GMM: Why Games Need Their Own Kind of AI?
Games as Systems
Traditional AI-powered applications don’t prepare us for the unique challenges of game development. Games require an understanding of game mechanics, simulation, and feedback loops to create engaging experiences. This is where Game Model Machine (GMM) comes in – a type of AI designed specifically for games.

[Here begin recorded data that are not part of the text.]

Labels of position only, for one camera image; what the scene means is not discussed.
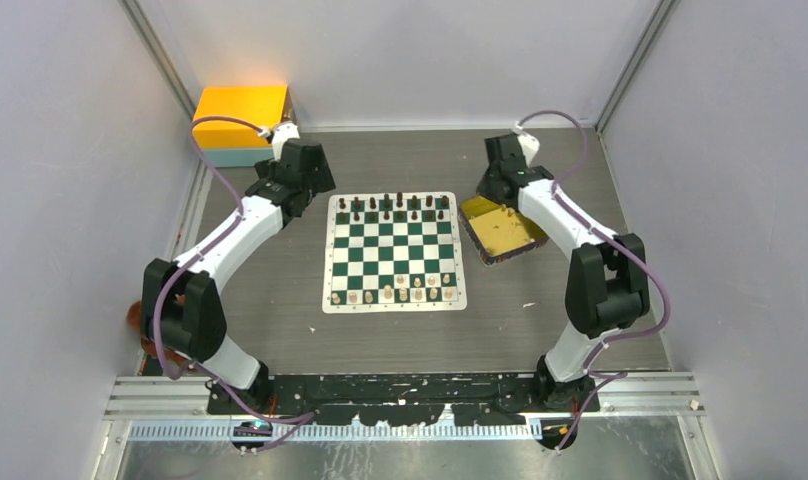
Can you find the brown cloth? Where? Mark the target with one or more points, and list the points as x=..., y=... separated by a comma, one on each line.
x=133, y=319

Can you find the gold tin box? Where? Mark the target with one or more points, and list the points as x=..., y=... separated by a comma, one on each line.
x=498, y=232

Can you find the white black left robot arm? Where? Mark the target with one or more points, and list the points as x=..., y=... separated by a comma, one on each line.
x=181, y=307

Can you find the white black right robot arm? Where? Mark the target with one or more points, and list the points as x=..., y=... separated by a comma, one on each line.
x=606, y=289

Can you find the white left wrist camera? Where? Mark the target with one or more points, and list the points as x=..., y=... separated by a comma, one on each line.
x=278, y=135

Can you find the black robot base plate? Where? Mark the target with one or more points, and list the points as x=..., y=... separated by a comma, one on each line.
x=403, y=400

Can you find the yellow box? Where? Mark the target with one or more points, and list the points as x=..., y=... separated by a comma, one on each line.
x=263, y=106

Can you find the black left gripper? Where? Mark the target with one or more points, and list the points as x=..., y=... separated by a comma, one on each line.
x=321, y=180

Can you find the green white chess board mat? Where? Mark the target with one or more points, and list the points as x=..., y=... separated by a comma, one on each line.
x=362, y=256

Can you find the light blue box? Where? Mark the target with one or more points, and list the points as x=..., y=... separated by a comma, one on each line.
x=232, y=158

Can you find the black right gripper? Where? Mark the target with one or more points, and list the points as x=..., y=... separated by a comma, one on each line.
x=482, y=186

GMM needs to grasp the underlying rules, simulation, and feedback loops that govern gameplay. It must learn from players’ actions, adapt to new situations, and make decisions that drive gameplay forward. This requires GMM to operate within the context of a game’s model, encompassing its mechanics, world, agents, and rules.
Emergent Behavior
One key challenge in developing GMM is creating systems that can handle emergent behavior – where players’ interactions produce unexpected outcomes used to inform gameplay. Games involve complex systems with multiple interacting components, making traditional AI approaches insufficient.
Player Psychology
Players’ expectations and emotions play a crucial role in game enjoyment; A long-term goal is for GMM to eventually reason about player behavior patterns and emotional signals—but that’s a hard, unsolved problem. This means developing an AI that understands player psychology, anticipates behavior, and makes decisions considering the emotional state of players.
Architect’s Perspective
I believe GMM is essential for creating engaging games. However, I’m exploring tradeoffs between adaptability and decision-making under uncertainty. One direction I’m exploring is how ideas like GMM could eventually sit on top of low-level systems like ForgeKernel—but that’s still design-stage, not reality yet. We’re excited to see how GMM will change the way we approach game development and what new possibilities it will create for game builders like you.